Dataset items:
───

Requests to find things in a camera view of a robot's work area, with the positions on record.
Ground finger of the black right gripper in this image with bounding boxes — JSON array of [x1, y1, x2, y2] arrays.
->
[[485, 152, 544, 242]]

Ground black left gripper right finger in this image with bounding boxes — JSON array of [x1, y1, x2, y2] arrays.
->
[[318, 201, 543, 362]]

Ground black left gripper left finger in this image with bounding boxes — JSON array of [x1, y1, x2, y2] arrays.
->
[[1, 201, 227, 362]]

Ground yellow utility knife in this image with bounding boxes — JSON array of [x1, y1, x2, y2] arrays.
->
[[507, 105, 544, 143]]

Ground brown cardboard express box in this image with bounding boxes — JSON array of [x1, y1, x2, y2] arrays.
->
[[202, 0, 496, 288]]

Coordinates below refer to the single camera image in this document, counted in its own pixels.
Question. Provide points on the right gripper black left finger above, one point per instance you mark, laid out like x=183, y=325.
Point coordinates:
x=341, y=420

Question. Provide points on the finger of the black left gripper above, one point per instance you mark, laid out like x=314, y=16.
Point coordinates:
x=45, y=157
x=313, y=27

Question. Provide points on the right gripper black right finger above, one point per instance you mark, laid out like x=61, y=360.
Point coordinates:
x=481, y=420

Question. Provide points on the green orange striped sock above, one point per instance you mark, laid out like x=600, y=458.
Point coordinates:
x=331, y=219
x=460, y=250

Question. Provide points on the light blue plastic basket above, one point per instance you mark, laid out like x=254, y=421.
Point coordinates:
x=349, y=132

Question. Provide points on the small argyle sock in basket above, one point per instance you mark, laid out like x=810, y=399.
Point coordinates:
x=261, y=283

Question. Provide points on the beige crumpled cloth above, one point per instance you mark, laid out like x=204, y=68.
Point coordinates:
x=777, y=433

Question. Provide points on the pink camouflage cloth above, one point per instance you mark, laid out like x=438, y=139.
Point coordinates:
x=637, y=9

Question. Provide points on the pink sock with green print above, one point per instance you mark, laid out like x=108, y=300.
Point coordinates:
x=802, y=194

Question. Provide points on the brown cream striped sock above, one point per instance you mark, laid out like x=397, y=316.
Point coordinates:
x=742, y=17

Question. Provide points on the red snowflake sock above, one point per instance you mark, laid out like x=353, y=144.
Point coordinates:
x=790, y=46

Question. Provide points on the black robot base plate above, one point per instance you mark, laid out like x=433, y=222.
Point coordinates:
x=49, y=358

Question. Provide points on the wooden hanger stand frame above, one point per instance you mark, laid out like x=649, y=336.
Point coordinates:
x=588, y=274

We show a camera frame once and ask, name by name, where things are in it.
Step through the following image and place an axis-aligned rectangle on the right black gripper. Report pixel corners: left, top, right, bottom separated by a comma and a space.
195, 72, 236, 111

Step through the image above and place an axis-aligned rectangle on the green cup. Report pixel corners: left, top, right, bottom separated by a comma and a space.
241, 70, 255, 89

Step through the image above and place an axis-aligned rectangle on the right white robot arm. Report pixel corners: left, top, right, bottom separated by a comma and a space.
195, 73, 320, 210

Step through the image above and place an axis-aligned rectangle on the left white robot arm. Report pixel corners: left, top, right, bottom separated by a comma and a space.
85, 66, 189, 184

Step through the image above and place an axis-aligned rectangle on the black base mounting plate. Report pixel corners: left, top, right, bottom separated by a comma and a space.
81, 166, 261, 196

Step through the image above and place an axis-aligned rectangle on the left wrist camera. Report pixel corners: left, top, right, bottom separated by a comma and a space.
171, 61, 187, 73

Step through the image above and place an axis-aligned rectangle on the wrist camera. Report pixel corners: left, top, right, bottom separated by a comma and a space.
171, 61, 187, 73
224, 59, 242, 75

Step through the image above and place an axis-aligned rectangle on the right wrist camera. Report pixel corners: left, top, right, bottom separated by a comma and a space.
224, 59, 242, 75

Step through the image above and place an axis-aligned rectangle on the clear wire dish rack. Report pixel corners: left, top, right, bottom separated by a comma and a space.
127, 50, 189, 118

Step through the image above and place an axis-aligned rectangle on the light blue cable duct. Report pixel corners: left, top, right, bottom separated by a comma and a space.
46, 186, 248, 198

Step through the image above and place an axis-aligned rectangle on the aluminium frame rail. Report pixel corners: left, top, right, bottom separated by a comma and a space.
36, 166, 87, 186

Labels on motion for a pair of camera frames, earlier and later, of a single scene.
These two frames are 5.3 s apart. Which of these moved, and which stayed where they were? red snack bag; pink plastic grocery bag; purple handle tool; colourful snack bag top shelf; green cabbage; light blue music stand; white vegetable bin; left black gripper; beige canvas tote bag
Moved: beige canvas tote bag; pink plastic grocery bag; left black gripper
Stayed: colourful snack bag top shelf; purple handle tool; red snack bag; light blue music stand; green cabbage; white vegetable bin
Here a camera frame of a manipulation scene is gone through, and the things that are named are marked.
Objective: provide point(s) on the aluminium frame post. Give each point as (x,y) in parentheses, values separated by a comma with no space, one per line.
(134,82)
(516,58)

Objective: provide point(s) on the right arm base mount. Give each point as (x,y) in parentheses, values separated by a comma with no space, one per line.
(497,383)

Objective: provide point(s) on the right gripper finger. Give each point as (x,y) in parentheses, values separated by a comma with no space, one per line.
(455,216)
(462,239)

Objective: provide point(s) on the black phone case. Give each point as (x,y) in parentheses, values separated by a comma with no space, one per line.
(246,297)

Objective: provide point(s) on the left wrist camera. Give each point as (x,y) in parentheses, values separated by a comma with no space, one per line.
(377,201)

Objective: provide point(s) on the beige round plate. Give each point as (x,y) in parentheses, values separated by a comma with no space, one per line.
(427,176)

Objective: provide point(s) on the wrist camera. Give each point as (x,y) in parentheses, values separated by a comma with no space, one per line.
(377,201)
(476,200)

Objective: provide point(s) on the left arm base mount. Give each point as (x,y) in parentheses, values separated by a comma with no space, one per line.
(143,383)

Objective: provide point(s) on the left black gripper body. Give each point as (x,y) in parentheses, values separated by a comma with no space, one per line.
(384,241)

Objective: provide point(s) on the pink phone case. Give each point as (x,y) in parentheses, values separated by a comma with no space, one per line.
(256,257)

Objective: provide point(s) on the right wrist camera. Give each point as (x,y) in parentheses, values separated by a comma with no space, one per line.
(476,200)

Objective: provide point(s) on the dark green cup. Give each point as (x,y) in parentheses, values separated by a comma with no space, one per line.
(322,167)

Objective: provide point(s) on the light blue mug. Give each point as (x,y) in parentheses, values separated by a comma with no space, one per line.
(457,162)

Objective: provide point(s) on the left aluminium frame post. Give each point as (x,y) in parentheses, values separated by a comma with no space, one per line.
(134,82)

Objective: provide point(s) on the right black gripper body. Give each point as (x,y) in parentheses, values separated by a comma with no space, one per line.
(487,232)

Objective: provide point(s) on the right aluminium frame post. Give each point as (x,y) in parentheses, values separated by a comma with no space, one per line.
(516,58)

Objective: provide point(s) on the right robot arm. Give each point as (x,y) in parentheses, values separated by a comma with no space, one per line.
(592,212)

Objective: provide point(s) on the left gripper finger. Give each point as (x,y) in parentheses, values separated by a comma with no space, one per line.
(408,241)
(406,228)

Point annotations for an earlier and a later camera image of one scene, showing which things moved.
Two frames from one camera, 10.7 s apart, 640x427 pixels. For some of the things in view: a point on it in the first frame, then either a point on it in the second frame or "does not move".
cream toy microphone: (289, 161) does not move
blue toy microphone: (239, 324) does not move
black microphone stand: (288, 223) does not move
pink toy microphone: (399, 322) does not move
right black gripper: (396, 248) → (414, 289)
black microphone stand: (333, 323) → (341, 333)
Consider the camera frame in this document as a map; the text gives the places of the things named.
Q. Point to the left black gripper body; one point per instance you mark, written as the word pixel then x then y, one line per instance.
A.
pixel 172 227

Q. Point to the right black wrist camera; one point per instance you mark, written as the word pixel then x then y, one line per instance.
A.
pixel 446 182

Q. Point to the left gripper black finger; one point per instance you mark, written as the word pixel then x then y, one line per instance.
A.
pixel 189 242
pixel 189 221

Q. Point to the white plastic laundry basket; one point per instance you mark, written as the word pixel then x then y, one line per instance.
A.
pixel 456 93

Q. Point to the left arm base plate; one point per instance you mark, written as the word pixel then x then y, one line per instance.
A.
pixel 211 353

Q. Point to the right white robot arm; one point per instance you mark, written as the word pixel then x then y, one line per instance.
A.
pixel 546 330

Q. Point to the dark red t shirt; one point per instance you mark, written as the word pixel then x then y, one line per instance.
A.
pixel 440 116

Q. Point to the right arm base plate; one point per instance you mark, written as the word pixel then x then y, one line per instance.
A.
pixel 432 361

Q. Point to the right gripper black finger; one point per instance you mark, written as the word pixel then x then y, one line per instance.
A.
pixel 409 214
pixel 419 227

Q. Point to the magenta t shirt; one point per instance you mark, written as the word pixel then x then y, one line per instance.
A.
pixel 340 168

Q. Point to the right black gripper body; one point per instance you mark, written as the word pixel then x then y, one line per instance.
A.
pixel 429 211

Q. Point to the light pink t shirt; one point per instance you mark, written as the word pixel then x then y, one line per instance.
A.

───

- Try it
Work out how many lines in the entries hold the string "view". Your answer should consist solely of that number.

- Written solution
2